The Paul Bunyan Snocross is organized by the Eastern Maine Community College Foundation and serves as a fundraiser for scholarships to the school.

“[Fans] are going to see wild, flying action,” event coordinator Jennifer Khavari said. “The circuit comes with professional racers — this is all they do.”

But that’s not all you’ll see — or experience — at the races.

More adventurous recreational sledders can also suit up and race during the weekend.

“There’s a trail class, so you or a neighbor, or anybody who owns a snowmobile can enter and run in a heat,” Khavari said. “That’s really exciting for the amateur racers.”

There’s also a 120cc class for youth riders.

“[The young riders] are so cute, and they take it just as seriously as the pro riders,” Khavari said.

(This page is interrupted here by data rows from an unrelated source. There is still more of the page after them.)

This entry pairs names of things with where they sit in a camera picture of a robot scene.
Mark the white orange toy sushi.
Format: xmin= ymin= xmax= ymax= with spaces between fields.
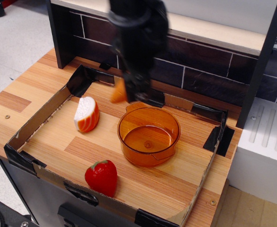
xmin=74 ymin=96 xmax=99 ymax=132

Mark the black left frame post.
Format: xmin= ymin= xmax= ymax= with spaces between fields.
xmin=46 ymin=0 xmax=76 ymax=69

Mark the black vertical frame post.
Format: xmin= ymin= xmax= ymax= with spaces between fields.
xmin=236 ymin=6 xmax=277 ymax=129

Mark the cardboard fence with black tape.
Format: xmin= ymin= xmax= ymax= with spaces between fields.
xmin=5 ymin=66 xmax=227 ymax=227

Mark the red toy strawberry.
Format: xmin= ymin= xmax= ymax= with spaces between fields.
xmin=85 ymin=160 xmax=117 ymax=197

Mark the white ribbed sink block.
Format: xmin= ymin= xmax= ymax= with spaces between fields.
xmin=228 ymin=98 xmax=277 ymax=204

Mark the orange toy carrot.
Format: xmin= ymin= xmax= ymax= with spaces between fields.
xmin=110 ymin=79 xmax=127 ymax=103

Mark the transparent orange plastic pot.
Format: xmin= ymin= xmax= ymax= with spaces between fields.
xmin=117 ymin=103 xmax=181 ymax=167

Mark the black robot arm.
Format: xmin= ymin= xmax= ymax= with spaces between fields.
xmin=108 ymin=0 xmax=169 ymax=107

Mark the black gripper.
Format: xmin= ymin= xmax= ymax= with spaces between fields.
xmin=109 ymin=14 xmax=171 ymax=104

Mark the dark tile backsplash panel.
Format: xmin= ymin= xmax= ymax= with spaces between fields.
xmin=70 ymin=9 xmax=266 ymax=106

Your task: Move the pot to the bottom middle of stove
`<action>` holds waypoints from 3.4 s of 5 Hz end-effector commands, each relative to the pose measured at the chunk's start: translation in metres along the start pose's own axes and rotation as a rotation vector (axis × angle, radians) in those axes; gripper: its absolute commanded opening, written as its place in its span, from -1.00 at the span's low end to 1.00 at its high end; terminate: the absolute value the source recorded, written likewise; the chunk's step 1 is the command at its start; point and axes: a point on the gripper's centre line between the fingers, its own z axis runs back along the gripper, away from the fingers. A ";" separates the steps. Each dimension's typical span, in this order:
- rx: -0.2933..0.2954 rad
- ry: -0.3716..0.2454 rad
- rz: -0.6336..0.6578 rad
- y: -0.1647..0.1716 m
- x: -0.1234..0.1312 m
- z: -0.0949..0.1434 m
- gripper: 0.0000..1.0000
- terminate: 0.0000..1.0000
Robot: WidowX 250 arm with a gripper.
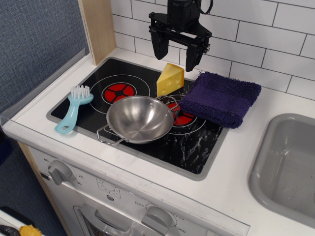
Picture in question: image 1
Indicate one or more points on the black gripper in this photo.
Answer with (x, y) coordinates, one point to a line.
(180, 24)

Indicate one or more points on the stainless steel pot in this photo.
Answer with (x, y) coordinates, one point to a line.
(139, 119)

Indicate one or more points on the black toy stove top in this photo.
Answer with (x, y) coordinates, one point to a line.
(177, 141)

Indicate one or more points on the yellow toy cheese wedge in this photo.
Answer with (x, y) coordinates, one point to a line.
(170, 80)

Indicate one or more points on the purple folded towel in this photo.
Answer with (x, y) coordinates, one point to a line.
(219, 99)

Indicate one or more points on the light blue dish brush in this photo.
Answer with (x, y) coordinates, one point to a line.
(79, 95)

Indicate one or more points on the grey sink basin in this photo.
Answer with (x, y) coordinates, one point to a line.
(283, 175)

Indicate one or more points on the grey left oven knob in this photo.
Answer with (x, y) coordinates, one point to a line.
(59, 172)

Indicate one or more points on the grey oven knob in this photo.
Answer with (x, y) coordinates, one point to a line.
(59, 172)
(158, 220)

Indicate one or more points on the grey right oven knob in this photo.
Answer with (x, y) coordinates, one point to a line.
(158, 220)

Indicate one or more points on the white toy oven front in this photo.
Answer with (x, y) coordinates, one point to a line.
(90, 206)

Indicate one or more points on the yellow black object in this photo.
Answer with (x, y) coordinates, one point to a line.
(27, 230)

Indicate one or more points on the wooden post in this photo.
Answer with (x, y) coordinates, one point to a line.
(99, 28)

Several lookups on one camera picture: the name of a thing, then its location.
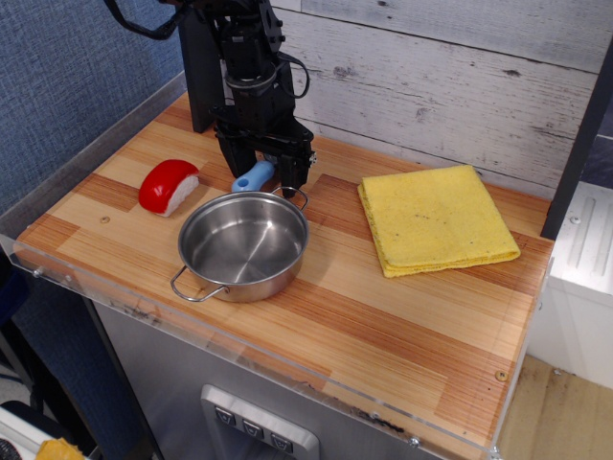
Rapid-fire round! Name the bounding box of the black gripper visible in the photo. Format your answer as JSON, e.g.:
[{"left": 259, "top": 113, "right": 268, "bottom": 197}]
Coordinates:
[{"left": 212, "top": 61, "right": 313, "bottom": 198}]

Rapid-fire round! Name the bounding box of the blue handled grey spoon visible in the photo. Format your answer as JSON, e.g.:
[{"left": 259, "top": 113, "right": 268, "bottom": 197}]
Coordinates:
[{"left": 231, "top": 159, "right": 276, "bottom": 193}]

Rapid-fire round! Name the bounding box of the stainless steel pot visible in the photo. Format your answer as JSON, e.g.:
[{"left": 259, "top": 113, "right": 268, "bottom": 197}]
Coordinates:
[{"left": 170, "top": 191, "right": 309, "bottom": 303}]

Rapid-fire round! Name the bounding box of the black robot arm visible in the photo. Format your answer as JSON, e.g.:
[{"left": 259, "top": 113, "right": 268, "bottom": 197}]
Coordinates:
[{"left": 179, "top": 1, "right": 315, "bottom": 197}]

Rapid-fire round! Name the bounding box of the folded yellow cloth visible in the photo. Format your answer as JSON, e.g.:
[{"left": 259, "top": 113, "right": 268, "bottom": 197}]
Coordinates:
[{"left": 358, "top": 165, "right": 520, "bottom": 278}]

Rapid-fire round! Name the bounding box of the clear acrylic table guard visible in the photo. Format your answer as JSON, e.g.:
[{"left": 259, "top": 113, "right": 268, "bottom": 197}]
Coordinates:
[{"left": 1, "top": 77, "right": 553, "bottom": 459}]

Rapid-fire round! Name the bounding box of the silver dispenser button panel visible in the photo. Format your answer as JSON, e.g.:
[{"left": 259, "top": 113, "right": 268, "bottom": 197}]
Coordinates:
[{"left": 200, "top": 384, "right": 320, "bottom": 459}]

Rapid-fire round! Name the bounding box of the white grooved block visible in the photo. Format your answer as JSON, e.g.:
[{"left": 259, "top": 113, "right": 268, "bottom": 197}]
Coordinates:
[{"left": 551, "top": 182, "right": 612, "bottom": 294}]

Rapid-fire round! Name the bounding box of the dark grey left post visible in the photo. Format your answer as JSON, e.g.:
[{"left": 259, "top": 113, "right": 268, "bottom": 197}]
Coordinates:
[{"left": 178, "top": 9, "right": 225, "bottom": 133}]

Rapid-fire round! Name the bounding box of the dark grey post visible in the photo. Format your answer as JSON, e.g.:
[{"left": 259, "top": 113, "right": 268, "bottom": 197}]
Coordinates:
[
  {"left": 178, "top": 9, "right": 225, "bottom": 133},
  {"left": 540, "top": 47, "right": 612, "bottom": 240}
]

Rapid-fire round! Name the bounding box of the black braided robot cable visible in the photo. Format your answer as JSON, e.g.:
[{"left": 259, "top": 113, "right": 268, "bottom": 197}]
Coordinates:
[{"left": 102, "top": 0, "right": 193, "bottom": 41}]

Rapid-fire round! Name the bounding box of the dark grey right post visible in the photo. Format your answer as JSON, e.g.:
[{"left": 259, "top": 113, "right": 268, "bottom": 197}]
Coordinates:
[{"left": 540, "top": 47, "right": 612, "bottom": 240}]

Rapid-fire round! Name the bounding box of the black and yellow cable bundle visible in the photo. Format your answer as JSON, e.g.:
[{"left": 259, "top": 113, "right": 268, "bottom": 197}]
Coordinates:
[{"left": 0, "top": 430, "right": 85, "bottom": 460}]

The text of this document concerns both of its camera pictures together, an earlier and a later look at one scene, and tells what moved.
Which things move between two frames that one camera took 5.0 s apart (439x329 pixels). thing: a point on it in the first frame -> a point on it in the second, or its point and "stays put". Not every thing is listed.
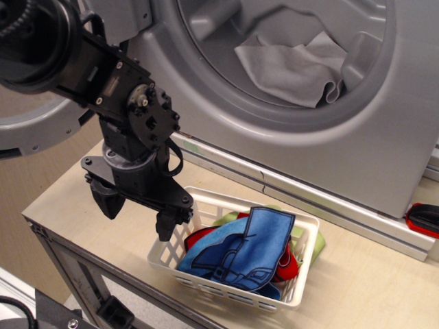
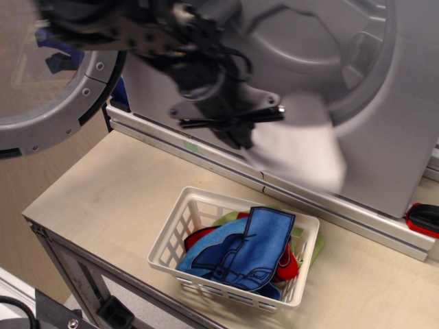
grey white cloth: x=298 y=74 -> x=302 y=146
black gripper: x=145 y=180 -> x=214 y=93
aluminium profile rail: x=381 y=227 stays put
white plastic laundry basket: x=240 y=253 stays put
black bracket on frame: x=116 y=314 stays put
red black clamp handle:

Spectator gates open at 10 a.m. Jan. 30 and Jan. 31. Admission is $15 for a single day or $20 for the weekend. Children 7 and under get in free.

Khavari said the first Paul Bunyan Snocross, which was staged a year ago, was “wildly successful,” but attendance wasn’t quite as high as organizers hoped it would be.

“Honestly, we had higher expectations, attendancewise, for sure,” she said. “We were expecting 10,000 [for the weekend], and we got about 6,000.”

One of the reasons for the optimism: Bangor’s rich history of oval-track snowmobile racing, which dates to 1968 and stretched over several years before petering out.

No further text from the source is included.